I have tried (many) dead-end solutions. Initially setting $\;abc\;$ to be greater than $512$ on the left-hand-side to make it $\frac{1}{3}$ lead to an untrue inequality.

Letting $f(x)=\frac{1}{\sqrt{1+x}}$ we find that $LHS=\frac{1}{3}\big(f(a)+f(b)+f(c)\big)$ and, since $f''\ge0$, $f$ is convex and, by Jensen's inequality, $$\frac{1}{3}\big(f(a)+f(b)+f(c)\big)\ge f\left(\frac{a+b+c}{3}\right)= \frac{1}{\sqrt{1+\frac{a+b+c}{3}}},$$ but the result is no longer greater than the original RHS; it is in fact less than or equal to the original RHS, as can be proven with a simple application of AM-GM.

Do you have any hints on what to try next?
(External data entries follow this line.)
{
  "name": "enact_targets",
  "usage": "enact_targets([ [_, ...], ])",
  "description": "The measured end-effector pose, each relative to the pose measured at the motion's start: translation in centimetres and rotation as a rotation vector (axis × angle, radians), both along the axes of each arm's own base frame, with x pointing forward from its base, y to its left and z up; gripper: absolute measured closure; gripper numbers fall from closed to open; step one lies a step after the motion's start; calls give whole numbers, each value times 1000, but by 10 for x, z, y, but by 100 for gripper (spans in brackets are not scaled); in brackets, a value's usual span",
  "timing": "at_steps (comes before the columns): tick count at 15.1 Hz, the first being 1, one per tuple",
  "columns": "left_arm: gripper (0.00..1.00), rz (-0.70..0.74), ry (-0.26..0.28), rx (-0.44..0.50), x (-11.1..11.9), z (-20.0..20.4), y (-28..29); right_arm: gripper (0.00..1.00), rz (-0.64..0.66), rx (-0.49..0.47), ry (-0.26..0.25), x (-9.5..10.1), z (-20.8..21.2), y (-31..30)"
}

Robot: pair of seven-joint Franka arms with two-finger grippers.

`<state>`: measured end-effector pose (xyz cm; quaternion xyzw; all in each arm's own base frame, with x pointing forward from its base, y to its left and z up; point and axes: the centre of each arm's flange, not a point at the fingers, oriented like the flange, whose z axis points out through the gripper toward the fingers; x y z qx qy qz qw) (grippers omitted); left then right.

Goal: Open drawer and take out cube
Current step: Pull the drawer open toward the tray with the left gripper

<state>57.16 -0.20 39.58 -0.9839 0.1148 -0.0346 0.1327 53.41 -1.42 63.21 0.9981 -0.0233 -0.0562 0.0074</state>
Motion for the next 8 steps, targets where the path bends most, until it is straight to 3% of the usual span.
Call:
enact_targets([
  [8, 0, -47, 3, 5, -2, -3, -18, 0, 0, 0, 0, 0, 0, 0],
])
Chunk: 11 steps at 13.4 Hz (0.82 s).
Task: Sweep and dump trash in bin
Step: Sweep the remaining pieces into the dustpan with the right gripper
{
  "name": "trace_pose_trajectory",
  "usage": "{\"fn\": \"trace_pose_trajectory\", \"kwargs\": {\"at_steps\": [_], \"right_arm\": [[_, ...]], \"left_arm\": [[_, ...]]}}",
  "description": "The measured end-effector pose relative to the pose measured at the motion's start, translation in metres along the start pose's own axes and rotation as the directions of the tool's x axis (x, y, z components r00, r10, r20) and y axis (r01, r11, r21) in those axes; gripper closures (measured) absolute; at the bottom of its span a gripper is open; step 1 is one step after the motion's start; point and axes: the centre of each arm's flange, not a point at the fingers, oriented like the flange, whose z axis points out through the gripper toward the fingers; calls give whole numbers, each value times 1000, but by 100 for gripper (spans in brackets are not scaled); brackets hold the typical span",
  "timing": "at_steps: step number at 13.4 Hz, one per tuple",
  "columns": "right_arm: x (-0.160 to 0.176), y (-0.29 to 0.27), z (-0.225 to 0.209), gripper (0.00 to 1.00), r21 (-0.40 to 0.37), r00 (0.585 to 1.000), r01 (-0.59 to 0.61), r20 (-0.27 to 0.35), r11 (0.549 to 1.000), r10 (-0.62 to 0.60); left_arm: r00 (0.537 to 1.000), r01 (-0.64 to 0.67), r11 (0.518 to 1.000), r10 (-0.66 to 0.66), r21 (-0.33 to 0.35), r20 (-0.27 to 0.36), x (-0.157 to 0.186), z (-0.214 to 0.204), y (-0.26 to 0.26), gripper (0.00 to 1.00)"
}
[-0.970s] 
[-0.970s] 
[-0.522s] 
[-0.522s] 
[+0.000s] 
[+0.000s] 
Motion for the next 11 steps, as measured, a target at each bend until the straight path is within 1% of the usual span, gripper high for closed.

I feel that I have exhausted all of my ideas at this point.
Thanks beforehand!

Answer 1

Let $a=\frac{8kyz}{x^2},$ $b=\frac{8kxz}{y^2}$ and $c=\frac{8kxy}{z^2},$ where $x$, $y$, $z$ and $k$ are positive numbers.

Thus, the condition gives $k\geq1$ and we need to prove that $$\sum_{cyc}\frac{x}{\sqrt{x^2+8xyz}}\geq\frac{3}{\sqrt{1+8k}}.$$ Now, by Holder $$\left(\sum_{cyc}\frac{x}{\sqrt{x^2+8xyz}}\right)^2\sum_{cyc}x(x^2+8kyz)\geq(x+y+z)^3.$$ Id est, it's enough to prove that $$(1+8k)(x+y+z)^3\geq9\sum_{cyc}x(x^2+8kyz)$$ or $$\sum_{cyc}(8(k-1)x^3+3(1+8k)(x^2y+x^2z)-(56k-2)xyz)\geq0$$ or $$8(k-1)\sum_{cyc}(x^3-x^2y-x^2z+xyz)+(32k-5)\sum_{cyc}z(x-y)^2\geq0,$$ which is true by Schur.